Carlos earned his Ph. D. in English, with an emphasis in Creative Writing, from Binghamton University in 2000. He is currently Professor of English at the City University of New York (CUNY), where he teaches Composition, Creative Writing, Science Fiction, and other courses at BMCC. He has been on the faculty of Western Colorado University’s MFA Program, and a Writer in Residence and Guest of Honor at various schools and cons throughout the United States.
At the CUNY Graduate Center, Carlos teaches in the Interactive Technology and Pedagogy Program, where his academic interests have centered around game-based learning in postsecondary environments, which has led him to work extensively game writing and game design.

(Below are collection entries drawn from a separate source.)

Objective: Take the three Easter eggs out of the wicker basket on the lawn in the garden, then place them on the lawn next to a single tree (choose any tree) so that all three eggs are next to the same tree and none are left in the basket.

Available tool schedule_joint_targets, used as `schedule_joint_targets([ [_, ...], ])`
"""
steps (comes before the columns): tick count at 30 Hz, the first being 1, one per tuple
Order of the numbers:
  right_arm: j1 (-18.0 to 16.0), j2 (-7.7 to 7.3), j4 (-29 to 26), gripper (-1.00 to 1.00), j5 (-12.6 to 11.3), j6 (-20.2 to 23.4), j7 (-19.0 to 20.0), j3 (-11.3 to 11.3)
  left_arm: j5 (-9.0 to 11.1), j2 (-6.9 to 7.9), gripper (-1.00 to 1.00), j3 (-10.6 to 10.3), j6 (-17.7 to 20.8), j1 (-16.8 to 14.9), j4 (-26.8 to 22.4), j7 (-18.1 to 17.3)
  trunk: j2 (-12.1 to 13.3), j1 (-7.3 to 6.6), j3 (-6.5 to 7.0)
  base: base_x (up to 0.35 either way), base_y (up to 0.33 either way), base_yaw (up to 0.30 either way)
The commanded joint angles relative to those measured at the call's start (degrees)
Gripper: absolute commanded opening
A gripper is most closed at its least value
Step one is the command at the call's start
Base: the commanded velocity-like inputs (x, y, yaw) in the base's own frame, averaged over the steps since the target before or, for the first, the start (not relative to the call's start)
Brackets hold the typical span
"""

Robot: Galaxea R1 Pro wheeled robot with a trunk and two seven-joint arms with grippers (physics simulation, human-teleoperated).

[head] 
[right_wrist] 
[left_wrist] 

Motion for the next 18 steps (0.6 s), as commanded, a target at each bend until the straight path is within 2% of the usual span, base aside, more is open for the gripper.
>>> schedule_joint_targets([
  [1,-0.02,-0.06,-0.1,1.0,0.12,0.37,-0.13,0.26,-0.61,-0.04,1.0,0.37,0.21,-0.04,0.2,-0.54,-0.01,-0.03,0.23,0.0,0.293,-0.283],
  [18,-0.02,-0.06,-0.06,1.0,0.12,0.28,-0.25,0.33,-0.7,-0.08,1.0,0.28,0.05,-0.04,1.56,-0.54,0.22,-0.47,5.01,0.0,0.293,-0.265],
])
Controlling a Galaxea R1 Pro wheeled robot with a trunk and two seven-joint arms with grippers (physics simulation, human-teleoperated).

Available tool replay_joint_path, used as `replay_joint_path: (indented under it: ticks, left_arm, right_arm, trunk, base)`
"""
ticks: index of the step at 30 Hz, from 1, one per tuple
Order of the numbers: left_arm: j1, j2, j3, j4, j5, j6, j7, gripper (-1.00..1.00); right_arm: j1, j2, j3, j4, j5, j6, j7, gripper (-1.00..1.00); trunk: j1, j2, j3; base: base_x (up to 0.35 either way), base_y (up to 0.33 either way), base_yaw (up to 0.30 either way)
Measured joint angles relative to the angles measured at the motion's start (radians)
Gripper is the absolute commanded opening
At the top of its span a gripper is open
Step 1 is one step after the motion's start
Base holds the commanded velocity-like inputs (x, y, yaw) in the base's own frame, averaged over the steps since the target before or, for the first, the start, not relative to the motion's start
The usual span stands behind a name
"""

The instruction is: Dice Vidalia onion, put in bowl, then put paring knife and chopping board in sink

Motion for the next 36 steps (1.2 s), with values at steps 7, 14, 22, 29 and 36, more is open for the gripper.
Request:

He has served as lead writer on the CRPG Meriwether, as a writer and designer for the installation art of Mary Miss, and as literary curator on the Apple Arcade game Dear Reader, among other video games. As a co-founder of the CUNY Games Network and of the Board Game Designers Group of New York, he’s contributed to the development of many board and card games, both educational and commercial.
C. S. E. Cooney (she/her) is a World Fantasy Award-winning author, a Rhysling Award-winning poet, the singer-songwriter Brimstone Rhine, and an audiobook narrator of over 120 audiobooks.
Her books include Saint Death’s Daughter (on Kirkus Review’s list of Year’s Best Science Fiction and Fantasy 2022), The Twice-Drowned Saint, Dark Breakers, Desdemona and the Deep, and Bone Swans: Stories.
Her plays have been performed in several countries: most recently “Ballads from a Distant Star,” at Arts on Site in New York City in 2023. Her albums Alecto! Alecto!, The Headless Bride, and Corbeau Blanc, Corbeau Noir are all available for purchase or streaming on Bandcamp. Her short fiction and poetry can be found in many speculative fiction magazines and anthologies.
Gregory A. Wilson is a speculative fiction author, podcaster, college professor, and TwitchTV channel host.
In the world of fantasy fiction, Greg’s first novel, an epic fantasy called The Third Sign, came out in 2009, and his first graphic novel, the 2021 IBPA Benjamin Franklin Award Silver Medalist for Graphic Novel-winning Icarus, was published in 2020 as two graphic novels; his third novel, the 2023 IBPA Benjamin Franklin Award for Science Fiction and Fantasy Finalist Grayshade (Book One of The Gray Assassin Trilogy), was published in 2022.
Greg has short stories in a number of anthologies, is the lead writer for the video game Chosen Heart, and has written flavor text and character treatments for several other card and board games. He is also the co-host of the long-running and critically-acclaimed show Speculate!, now an actual play podcast which features tabletop role-playing games with professionals from the speculative fiction field. Finally, he hosts a successful TwitchTV channel under the moniker Arvan Eleron, focusing on story and narrative and featuring a number of tabletop role-playing campaigns, several of them sponsored.